Scenes of Clerical Life eBook

This eBook from the Gutenberg Project consists of approximately 530 pages of information about Scenes of Clerical Life.

Scenes of Clerical Life eBook

This eBook from the Gutenberg Project consists of approximately 530 pages of information about Scenes of Clerical Life.

She set her teeth tight against the window-frame, and the tears fell thick and fast.  She was so thankful she could cry, for the mad passion she had felt when her eyes were dry frightened her.  If that dreadful feeling were to come on when Lady Cheverel was present, she should never be able to contain herself.

Then there was Sir Christopher—­so good to her—­so happy about Anthony’s marriage; and all the while she had these wicked feelings.

‘O, I cannot help it, I cannot help it!’ she said in a loud whisper between her sobs.  ‘O God, have pity upon me!’

In this way Tina wore out the long hours of the windy moon-light, till at last, with weary aching limbs, she lay down in bed again, and slept from mere exhaustion.

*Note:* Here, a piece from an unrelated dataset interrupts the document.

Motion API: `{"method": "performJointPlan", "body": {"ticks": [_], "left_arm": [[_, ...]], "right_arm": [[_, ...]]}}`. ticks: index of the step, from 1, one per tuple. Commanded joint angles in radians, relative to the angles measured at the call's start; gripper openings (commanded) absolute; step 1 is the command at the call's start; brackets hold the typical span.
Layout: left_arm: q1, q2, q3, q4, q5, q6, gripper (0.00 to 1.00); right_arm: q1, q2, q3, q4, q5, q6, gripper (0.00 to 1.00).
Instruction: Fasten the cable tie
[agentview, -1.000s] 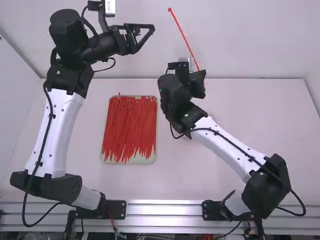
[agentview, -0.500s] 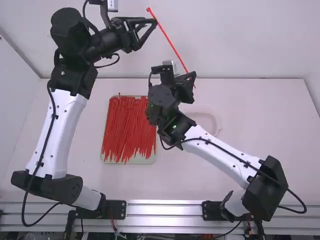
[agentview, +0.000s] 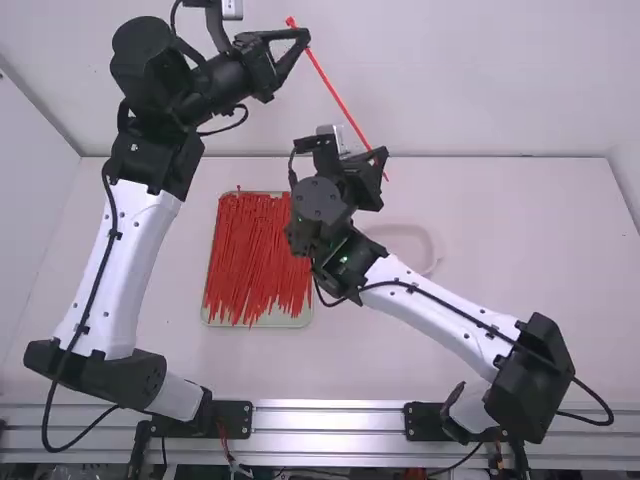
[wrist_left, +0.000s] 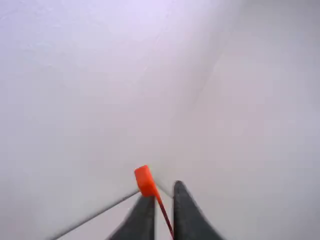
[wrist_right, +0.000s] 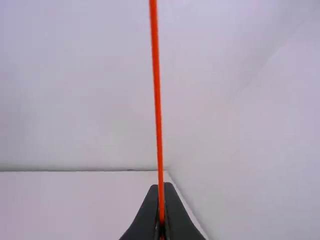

While this poor little heart was being bruised with a weight too heavy for it, Nature was holding on her calm inexorable way, in unmoved and terrible beauty.  The stars were rushing in their eternal courses; the tides swelled to the level of the last expectant weed; the sun was making brilliant day to busy nations on the other side of the swift earth.  The stream of human thought and deed was hurrying and broadening onward.  The astronomer was at his telescope; the great ships were labouring over the waves; the toiling eagerness of commerce, the fierce spirit of revolution, were only ebbing in brief rest; and sleepless statesmen were dreading the possible crisis of the morrow.  What were our little Tina and her trouble in this mighty torrent, rushing from one awful unknown to another?  Lighter than the smallest centre of quivering life in the waterdrop, hidden and uncared for as the pulse of anguish in the breast of the tiniest bird that has fluttered down to its nest with the long-sought food, and has found the nest torn and empty.

Chapter 6

The next morning, when Caterina was waked from her heavy sleep by Martha bringing in the warm water, the sun was shining, the wind had abated, and those hours of suffering in the night seemed unreal and dreamlike, in spite of weary limbs and aching eyes.  She got up and began to dress with a strange feeling of insensibility, as if nothing could make her cry again; and she even felt a sort of longing to be down-stairs in the midst of company, that she might get rid of this benumbed condition by contact.

There are few of us that are not rather ashamed of our sins and follies as we look out on the blessed morning sunlight, which comes to us like a bright-winged angel beckoning us to quit the old path of vanity that stretches its dreary length behind us; and Tina, little as she knew about doctrines and theories, seemed to herself to have been both foolish and wicked yesterday.  Today she would try to be good; and when she knelt down to say her short prayer—­the very form she had learned by heart when she was ten years old—­she added, ‘O God, help me to bear it!’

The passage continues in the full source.